* [Task item]: Copy each line containing the word "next" from the records that follow, please.

* [The data]:
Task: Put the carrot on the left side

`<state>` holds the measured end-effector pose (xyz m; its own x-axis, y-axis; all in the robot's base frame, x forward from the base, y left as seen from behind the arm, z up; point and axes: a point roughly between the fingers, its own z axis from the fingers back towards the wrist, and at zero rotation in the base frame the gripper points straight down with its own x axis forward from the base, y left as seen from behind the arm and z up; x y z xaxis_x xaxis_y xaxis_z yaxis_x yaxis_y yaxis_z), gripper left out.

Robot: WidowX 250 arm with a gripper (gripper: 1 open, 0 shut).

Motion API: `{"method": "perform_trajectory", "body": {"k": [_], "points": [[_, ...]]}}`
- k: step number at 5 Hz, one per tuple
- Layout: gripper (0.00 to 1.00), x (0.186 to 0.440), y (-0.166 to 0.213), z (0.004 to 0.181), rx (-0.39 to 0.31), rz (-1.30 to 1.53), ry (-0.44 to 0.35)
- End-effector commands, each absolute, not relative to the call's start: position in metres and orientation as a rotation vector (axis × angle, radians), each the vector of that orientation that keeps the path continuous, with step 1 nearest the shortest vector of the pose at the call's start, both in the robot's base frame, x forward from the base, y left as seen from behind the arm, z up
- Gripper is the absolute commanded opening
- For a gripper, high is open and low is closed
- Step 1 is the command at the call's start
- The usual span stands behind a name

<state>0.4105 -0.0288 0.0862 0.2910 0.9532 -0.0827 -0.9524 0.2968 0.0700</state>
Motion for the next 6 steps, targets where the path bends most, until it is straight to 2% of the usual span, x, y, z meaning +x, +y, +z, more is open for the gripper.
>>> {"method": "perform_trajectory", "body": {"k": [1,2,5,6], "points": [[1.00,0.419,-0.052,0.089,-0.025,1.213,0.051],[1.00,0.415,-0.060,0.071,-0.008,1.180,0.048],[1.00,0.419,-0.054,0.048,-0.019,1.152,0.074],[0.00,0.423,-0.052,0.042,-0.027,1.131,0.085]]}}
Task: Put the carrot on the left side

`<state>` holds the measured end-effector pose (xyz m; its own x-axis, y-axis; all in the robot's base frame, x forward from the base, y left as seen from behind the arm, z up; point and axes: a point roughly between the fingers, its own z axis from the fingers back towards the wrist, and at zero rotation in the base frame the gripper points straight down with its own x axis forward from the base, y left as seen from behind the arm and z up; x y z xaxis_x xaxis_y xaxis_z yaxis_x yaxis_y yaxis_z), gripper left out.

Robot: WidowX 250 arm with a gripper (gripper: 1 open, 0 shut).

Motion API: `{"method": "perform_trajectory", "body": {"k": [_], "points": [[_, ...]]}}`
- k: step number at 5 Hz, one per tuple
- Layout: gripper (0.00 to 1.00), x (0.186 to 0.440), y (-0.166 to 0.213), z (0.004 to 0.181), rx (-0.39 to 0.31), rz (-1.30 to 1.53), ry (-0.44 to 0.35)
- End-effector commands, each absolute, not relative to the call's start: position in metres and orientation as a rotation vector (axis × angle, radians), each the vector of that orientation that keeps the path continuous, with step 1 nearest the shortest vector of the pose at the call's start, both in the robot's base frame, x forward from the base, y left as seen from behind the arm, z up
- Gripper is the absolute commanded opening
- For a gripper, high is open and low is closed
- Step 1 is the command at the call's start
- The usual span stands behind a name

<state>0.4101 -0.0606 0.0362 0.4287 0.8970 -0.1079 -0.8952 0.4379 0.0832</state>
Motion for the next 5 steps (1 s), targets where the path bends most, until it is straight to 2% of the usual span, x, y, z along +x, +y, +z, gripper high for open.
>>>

* [Finished exercise]:
Motion for the next 6 steps, targets where the path bends most, until it is straight to 2% of the usual span, x, y, z meaning +x, +y, +z, more is open for the gripper.
Motion for the next 5 steps (1 s), targets where the path bends most, until it is straight to 2% of the usual span, x, y, z along +x, +y, +z, gripper high for open.

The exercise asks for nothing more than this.